* [WORK ITEM]:
Only the lines containing the string "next" are needed; copy all of them from the listing.

* [DATA EXTRACT]:

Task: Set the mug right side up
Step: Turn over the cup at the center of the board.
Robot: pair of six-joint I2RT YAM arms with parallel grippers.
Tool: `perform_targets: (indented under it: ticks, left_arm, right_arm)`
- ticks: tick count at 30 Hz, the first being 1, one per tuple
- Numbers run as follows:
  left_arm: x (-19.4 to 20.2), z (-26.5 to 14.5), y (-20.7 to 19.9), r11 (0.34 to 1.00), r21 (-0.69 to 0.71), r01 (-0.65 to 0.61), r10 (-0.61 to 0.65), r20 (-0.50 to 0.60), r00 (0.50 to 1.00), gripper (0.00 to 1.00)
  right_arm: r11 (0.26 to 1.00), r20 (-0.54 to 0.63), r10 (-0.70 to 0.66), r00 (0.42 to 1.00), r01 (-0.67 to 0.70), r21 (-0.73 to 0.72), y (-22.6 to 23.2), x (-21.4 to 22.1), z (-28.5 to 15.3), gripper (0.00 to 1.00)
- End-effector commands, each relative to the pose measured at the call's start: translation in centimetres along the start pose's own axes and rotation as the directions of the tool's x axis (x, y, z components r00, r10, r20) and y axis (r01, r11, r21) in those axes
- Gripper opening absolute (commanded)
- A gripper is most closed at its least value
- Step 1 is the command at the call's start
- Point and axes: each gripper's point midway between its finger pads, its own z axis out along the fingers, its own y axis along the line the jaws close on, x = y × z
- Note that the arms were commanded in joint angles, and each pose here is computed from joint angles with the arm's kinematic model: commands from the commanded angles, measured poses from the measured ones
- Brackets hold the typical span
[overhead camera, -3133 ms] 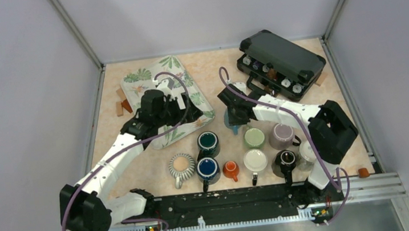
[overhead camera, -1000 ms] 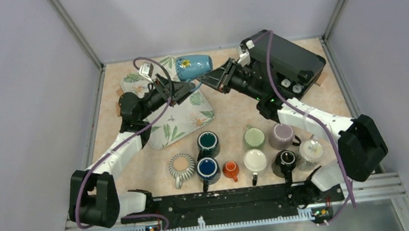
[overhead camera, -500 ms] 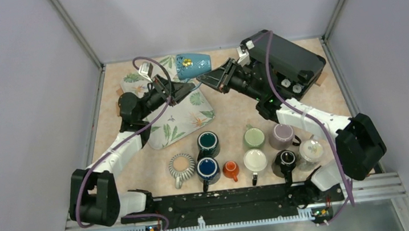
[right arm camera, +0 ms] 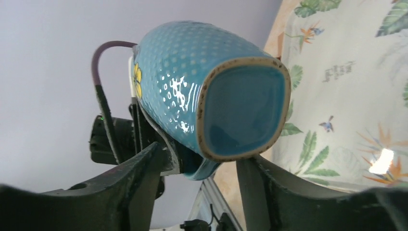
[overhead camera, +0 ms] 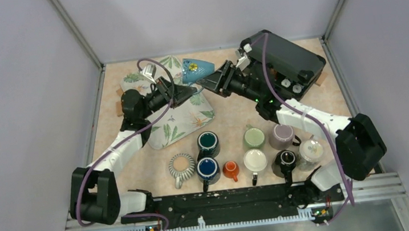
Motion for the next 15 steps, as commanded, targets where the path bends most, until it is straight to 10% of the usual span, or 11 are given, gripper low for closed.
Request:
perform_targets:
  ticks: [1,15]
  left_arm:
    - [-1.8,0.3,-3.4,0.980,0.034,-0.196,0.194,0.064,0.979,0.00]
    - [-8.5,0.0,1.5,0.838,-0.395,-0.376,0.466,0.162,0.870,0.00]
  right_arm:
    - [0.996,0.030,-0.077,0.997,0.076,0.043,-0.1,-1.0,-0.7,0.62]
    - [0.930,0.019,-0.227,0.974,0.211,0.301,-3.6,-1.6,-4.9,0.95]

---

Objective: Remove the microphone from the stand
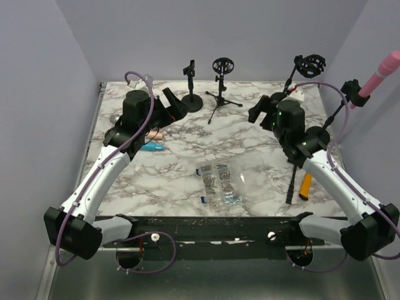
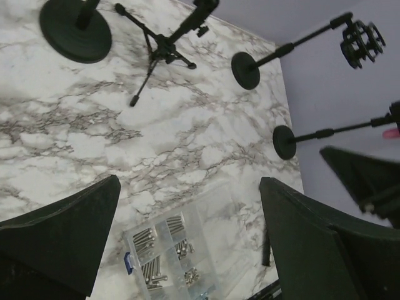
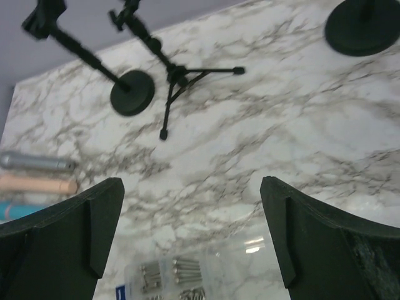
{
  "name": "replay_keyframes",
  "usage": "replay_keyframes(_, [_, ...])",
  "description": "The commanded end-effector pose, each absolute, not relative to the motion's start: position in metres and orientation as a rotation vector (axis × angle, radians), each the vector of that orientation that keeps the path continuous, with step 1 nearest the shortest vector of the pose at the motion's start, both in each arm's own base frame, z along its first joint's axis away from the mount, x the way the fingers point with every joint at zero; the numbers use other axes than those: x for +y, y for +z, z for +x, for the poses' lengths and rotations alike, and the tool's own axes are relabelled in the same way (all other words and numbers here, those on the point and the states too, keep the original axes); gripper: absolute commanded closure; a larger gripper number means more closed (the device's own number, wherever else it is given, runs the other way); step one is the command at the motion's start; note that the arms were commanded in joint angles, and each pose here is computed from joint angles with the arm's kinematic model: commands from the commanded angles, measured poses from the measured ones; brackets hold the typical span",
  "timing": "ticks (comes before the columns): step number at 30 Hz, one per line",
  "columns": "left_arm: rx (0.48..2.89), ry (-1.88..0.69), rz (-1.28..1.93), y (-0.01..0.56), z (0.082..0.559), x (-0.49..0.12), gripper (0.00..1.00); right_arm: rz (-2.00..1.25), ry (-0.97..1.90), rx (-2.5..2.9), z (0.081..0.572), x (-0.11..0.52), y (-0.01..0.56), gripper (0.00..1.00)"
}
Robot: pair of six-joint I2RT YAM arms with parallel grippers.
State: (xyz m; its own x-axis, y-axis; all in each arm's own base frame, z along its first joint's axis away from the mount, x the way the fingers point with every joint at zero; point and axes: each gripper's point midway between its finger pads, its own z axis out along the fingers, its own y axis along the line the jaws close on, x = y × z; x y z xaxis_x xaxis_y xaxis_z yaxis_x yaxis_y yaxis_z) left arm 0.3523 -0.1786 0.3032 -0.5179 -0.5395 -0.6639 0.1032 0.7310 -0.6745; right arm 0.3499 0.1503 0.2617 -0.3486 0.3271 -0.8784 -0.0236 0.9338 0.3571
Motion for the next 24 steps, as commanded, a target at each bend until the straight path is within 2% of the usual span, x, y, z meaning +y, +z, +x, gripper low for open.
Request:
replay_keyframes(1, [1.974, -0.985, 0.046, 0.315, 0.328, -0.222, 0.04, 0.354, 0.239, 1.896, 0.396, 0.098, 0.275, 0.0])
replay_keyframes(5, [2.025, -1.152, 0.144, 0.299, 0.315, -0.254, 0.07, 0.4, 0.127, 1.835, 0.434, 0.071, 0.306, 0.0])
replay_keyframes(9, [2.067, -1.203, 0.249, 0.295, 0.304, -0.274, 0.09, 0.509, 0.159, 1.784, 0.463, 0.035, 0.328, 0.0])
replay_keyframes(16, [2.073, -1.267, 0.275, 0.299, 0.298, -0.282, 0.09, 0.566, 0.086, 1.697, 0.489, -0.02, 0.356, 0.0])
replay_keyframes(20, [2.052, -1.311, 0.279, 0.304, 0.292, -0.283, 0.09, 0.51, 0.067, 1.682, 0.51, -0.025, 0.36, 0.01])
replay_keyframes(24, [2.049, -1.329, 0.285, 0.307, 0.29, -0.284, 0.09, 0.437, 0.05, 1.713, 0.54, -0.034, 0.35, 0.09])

* [REPLY]:
Motion for the next 15 steps, as commanded, targets where the path bends most, until it is straight to 10% of the usual span, or 11 are given, gripper low for closed.
Motion for the next 24 steps, as commanded, a target at each bend until the straight path is within 2% of the usual span, x, y, z meaning +y, +z, +x, gripper low for open.

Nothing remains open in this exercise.